6. Following Hon’ble Supreme Court decision in the case of Podar Cement (P) I Ltd. (supra) it has been held by Hon’ble Delhi High Court in CIT vs. Diljinder Shivdayal Singh (2004) 186 CTR (Del) 387 that rental income from the house property was assessable in the hands of the assessee under the head ‘income from house property’ and not as ‘income from other sources’ once he had been put in possession of the property on payment of full consideration, though no registered document was executed.

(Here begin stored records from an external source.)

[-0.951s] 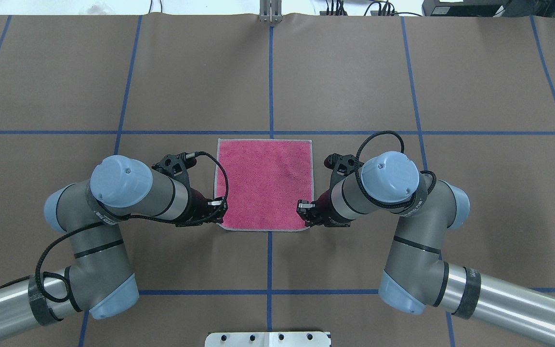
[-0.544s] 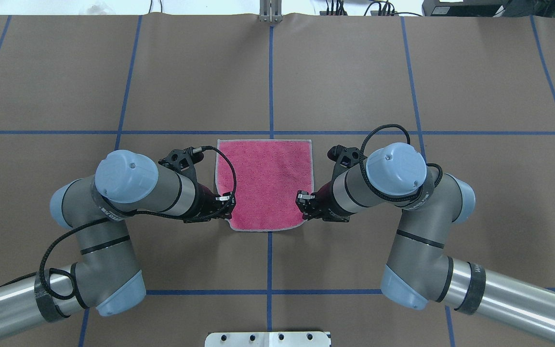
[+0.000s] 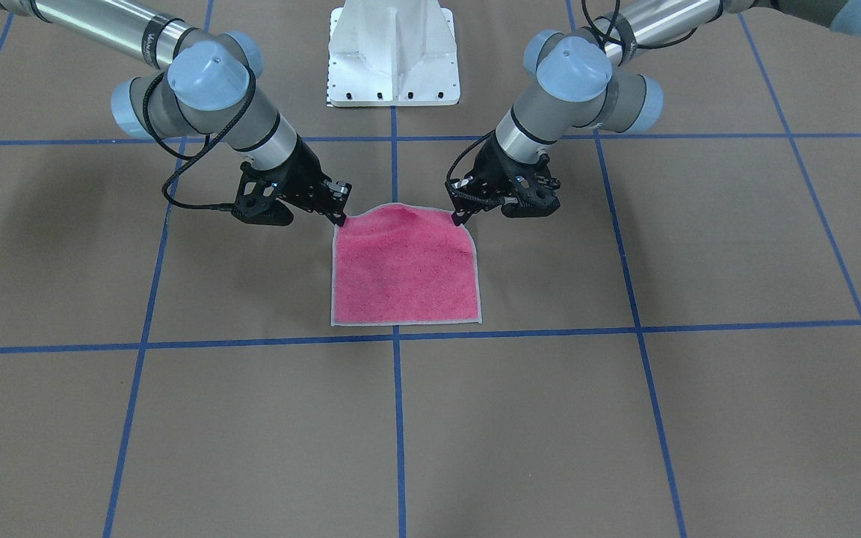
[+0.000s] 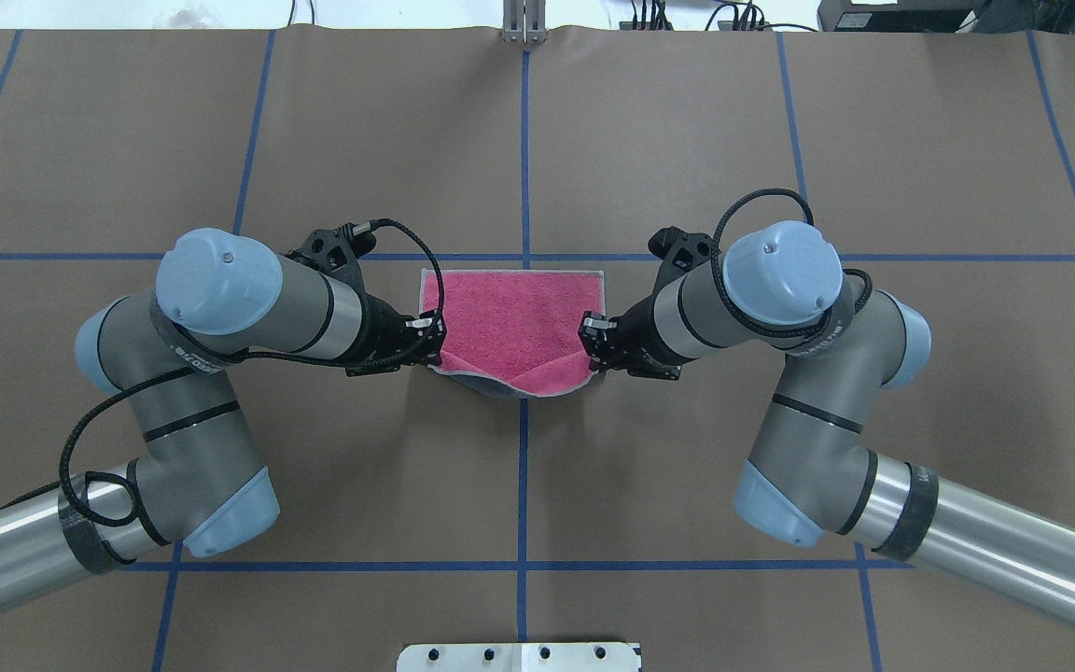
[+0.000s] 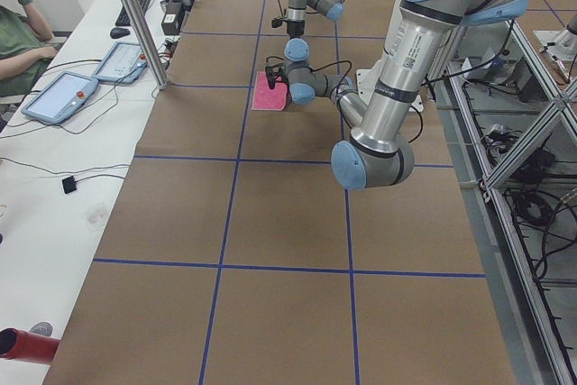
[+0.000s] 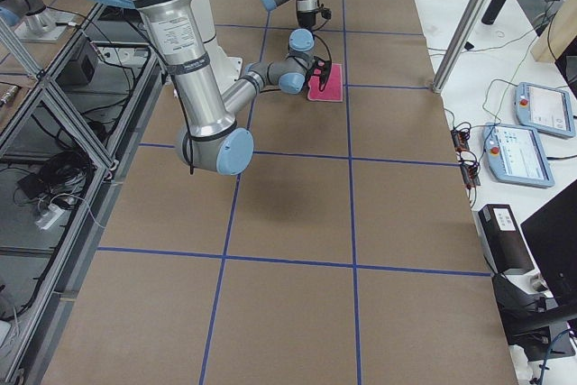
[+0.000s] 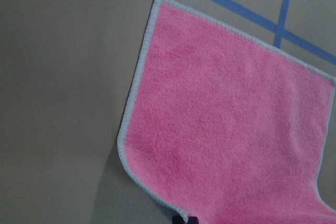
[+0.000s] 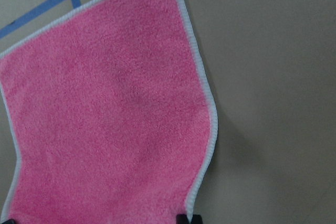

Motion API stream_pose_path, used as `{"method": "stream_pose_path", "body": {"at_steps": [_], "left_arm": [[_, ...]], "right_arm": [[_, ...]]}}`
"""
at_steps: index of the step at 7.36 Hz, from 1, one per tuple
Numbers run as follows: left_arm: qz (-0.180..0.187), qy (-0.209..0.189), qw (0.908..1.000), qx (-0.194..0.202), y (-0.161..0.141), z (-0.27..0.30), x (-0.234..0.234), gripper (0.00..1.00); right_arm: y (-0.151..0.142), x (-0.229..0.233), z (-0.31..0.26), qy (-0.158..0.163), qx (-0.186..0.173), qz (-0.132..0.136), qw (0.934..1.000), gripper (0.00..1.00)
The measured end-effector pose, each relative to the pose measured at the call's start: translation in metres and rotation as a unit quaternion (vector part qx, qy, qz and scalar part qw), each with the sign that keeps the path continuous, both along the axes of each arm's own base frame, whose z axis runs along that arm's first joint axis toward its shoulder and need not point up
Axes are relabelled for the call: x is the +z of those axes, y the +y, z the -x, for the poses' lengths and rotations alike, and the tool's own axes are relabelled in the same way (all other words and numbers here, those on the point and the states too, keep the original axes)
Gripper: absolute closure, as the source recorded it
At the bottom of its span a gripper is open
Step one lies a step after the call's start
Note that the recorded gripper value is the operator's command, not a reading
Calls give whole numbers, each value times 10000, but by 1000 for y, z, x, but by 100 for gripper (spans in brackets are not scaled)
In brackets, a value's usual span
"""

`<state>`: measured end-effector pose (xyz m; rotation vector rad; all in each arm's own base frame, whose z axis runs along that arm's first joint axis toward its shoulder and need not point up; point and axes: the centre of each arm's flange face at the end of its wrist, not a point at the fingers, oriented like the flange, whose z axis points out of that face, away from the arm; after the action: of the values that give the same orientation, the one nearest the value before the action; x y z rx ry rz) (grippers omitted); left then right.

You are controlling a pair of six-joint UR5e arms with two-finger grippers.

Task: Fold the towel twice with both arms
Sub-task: 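Grasp the towel edges with both grippers and lift them up, then fold the lifted edges away from the robot and release both grippers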

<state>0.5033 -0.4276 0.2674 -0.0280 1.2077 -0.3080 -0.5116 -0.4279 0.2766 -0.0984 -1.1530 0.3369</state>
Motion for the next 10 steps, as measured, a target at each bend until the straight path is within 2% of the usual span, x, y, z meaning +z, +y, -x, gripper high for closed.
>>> {"method": "stream_pose_path", "body": {"at_steps": [2, 6, 8, 10], "left_arm": [[45, -73, 9999, -125, -22, -3, 2, 100], [168, -243, 9989, -363, -60, -2, 13, 100], [216, -312, 9984, -410, -67, -2, 21, 100], [242, -348, 9983, -411, -69, -4, 25, 100]], "right_arm": [[-28, -5, 5, 56, 154, 26, 9999, 100], [-57, 11, -1, 145, 345, 46, 9993, 100], [-74, 33, 3, 103, 428, 9, 9990, 100], [-82, 32, 4, 52, 475, -17, 9989, 100]]}}
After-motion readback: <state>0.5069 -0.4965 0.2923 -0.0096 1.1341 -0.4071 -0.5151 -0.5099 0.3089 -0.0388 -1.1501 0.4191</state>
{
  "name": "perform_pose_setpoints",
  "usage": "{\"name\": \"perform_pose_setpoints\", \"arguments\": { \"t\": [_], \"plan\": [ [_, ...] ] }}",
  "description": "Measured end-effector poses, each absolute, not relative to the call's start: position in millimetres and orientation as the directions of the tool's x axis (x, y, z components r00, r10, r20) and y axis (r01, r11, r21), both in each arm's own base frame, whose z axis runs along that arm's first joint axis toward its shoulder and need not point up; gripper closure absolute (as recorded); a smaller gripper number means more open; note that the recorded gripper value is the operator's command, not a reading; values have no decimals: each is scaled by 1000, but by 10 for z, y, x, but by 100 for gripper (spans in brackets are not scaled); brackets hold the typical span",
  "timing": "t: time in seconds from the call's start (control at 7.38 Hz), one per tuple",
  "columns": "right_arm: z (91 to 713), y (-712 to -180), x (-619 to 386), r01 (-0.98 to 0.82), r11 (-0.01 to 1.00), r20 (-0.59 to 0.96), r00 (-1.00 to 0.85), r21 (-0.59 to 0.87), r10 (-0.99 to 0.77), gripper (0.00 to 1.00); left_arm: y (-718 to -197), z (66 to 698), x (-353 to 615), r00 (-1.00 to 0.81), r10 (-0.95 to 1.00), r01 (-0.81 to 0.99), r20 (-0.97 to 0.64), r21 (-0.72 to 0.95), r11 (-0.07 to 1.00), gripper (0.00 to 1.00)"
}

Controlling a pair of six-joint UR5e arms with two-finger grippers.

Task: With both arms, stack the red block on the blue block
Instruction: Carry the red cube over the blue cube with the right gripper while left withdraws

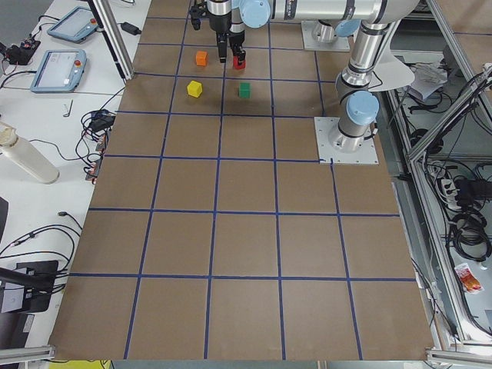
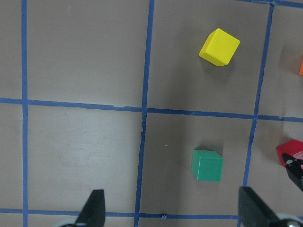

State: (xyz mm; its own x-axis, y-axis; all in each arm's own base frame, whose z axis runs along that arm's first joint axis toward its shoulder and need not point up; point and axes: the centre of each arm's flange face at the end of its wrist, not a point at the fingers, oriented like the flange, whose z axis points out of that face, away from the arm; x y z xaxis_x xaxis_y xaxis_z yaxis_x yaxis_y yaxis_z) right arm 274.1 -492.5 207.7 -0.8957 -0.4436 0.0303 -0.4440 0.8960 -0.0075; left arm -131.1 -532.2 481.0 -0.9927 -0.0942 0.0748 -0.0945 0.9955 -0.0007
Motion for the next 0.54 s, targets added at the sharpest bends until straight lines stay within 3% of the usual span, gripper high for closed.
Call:
{"name": "perform_pose_setpoints", "arguments": {
  "t": [0.27, 0.54],
  "plan": [
    [2445, -4943, 2458, -360, 933, 69, -931, 2, -359, 100, -5320, 4816, -1311, -993, -92, -92, 75, -2, 996, 0],
    [2812, -5046, 1620, -157, 987, 71, -985, 46, -160, 100, -5327, 4815, -1311, -993, -91, -91, 75, -2, 996, 0]
  ]
}}
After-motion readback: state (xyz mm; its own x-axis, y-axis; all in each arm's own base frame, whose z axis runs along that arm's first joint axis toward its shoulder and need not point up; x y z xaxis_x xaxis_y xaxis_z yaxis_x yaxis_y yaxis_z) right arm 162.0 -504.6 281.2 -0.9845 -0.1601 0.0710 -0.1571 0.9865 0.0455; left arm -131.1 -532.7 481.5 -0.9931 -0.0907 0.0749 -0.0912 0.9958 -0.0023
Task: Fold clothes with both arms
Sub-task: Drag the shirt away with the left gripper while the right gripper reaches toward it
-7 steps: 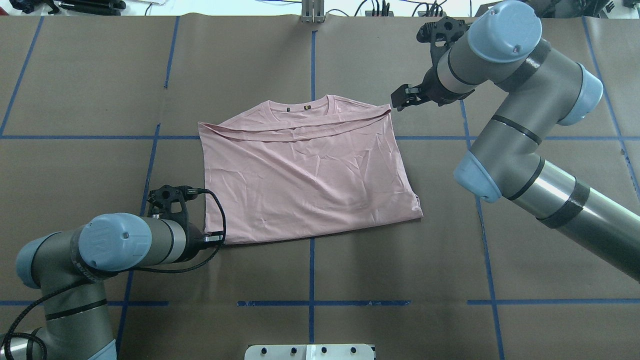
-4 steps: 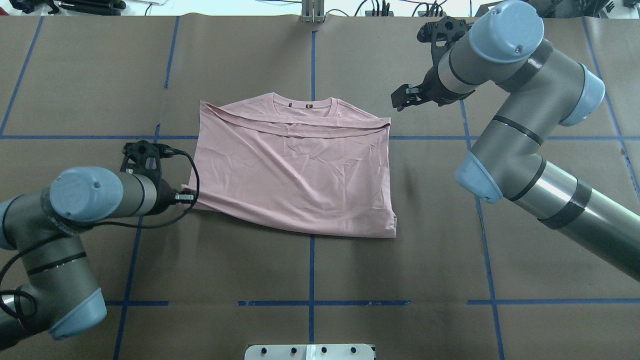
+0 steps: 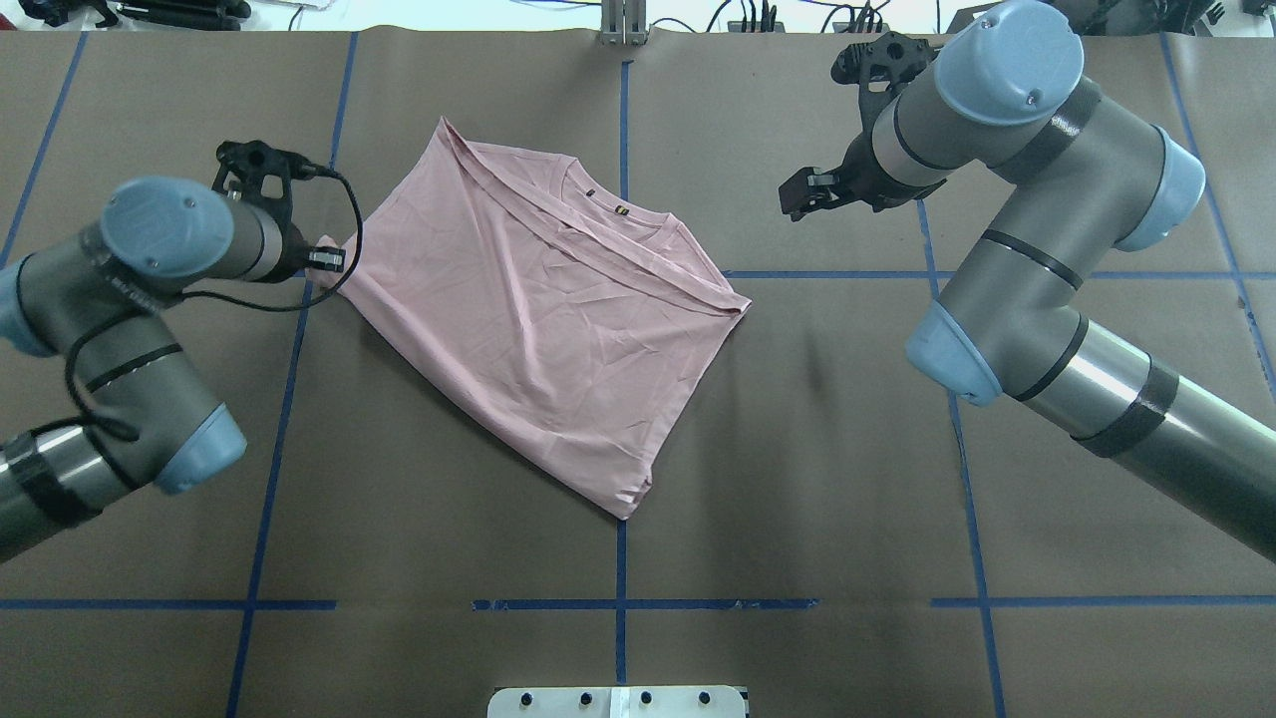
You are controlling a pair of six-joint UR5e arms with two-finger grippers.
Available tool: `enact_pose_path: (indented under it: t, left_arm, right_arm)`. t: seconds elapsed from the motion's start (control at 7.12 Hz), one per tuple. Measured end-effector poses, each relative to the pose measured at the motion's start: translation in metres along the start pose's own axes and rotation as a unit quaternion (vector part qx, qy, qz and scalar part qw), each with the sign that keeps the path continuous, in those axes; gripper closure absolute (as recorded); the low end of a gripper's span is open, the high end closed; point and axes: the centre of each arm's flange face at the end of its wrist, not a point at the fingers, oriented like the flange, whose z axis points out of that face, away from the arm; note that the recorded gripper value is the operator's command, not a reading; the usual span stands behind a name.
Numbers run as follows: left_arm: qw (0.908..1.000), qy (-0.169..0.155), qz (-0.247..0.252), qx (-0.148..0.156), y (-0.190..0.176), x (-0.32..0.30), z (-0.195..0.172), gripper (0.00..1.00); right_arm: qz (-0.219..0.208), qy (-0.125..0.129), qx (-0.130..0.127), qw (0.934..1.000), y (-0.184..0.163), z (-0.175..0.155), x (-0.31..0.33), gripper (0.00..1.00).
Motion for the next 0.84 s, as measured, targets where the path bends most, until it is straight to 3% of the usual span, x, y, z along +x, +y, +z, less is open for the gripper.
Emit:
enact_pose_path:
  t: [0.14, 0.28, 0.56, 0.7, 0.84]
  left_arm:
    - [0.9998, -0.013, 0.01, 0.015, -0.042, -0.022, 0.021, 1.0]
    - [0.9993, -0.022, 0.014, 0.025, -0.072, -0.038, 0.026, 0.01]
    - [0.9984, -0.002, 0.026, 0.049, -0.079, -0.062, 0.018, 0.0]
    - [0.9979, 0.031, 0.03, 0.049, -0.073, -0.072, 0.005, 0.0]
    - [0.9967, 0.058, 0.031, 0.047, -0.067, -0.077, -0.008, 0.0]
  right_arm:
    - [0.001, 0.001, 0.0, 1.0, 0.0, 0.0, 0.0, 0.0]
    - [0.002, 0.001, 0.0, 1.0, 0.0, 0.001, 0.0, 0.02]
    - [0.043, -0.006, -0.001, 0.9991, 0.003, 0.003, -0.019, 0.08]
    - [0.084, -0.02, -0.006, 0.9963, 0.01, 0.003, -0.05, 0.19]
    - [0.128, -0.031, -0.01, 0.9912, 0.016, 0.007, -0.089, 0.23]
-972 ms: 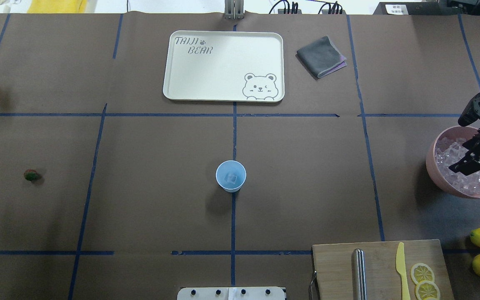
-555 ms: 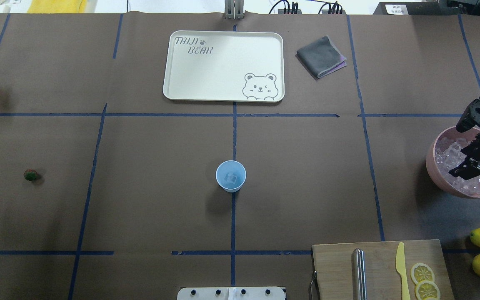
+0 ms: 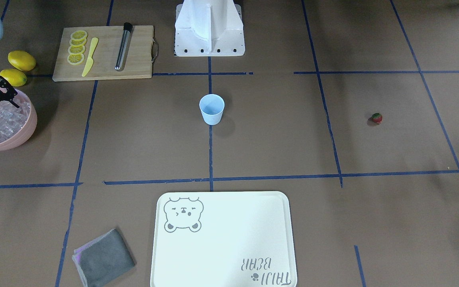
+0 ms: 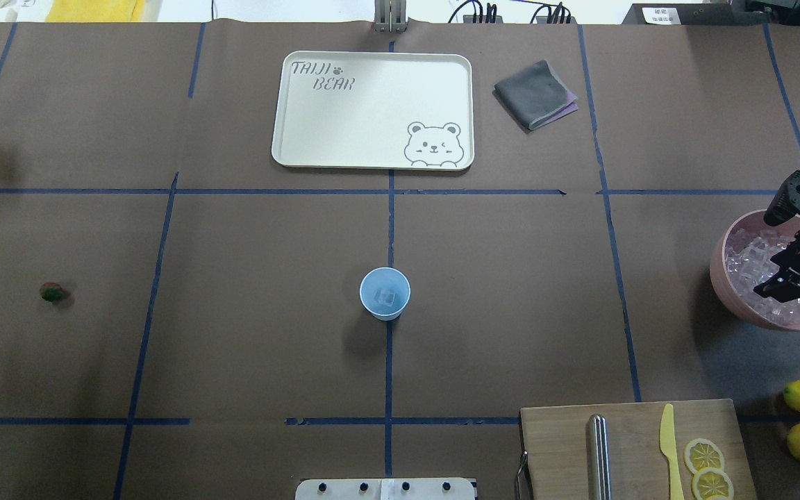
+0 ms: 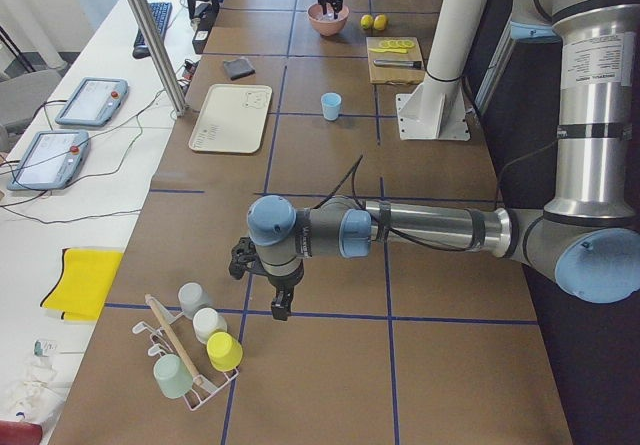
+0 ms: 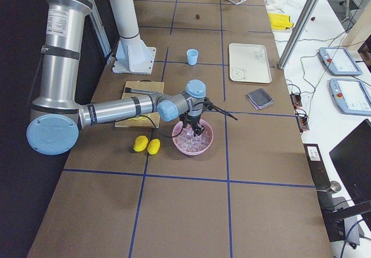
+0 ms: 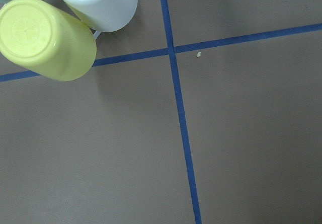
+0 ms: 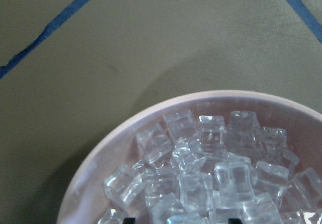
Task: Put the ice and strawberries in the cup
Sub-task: 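Lower the right gripper into the ice and grasp another cube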
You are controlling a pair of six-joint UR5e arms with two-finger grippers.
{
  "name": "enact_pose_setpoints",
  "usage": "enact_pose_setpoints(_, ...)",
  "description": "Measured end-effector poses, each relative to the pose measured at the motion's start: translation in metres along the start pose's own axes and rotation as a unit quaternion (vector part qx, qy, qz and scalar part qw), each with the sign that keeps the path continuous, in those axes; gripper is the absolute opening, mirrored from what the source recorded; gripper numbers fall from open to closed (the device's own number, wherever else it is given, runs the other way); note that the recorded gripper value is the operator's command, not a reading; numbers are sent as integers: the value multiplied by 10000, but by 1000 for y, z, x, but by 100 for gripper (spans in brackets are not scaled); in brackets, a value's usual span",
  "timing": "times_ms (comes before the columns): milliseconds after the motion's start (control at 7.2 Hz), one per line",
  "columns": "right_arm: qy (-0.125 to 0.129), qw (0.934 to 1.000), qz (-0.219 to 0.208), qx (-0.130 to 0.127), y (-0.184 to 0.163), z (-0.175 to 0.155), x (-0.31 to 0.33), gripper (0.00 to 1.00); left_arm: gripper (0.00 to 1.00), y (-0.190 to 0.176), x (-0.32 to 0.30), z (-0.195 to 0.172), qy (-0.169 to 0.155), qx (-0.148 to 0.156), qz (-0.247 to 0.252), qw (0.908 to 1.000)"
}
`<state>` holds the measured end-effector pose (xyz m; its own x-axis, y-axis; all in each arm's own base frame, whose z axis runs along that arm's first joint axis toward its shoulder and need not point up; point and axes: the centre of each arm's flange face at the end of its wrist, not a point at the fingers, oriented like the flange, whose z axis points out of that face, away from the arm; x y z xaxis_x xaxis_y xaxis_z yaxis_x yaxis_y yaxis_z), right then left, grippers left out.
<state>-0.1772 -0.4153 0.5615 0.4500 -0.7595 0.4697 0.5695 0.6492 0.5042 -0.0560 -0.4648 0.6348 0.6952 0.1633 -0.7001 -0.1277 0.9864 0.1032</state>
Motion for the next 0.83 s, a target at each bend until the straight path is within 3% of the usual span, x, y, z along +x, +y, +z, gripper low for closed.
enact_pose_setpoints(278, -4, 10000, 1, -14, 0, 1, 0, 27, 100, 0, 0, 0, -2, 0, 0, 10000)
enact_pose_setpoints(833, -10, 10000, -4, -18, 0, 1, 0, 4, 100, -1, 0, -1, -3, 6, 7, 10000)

7. Having regard to the facts and circumstances of the case and in the light of decisions of Hon’ble Apex Court and Hon’ble High Courts as discussed in the preceding paragraph and also discussed in the assessment order, the action of the LAO is confirmed. Corresponding grounds of appeal are dismissed.

Held by ITAT

8. We have heard the learned departmental representative. None appeared on behalf of the assessee. It is noted that this appeal has been fixed for hearing on several occasions and none has appeared on behalf of the assessee. Hence we proceed to adjudicate the issue raised by hearing the learned departmental representative and perusing the records.

9. We find that in this case assessee has tenancy rights in the premises. The assessee has let out the premises and is showing receipt as business income. However, authorities below have given finding that assessee is only subletting the property and receiving of house properly income. The authorities below have relied upon the decision of Hon’ble Delhi High Court in the case of CIT vs D S Singh 186 CTR 387 and the Hon’ble apex court decision in the case of Poddar Cement 226 ITR 625. We find that in light of the facts of the case and the case laws relied upon by the authorities below it is clear that the amount received by the assessee on account of subletting the property is only income from house property and has to be treated as such. In such circumstances there is no justification of allowing expenses against the house property income other than that provided as deduction under the scheme of computation of house property income. Accordingly, in the background of aforesaid discussion and precedents we find that the order’s of the learned CIT-A is a reasonable one and doesn’t need any interference on our part. Accordingly, we uphold the same.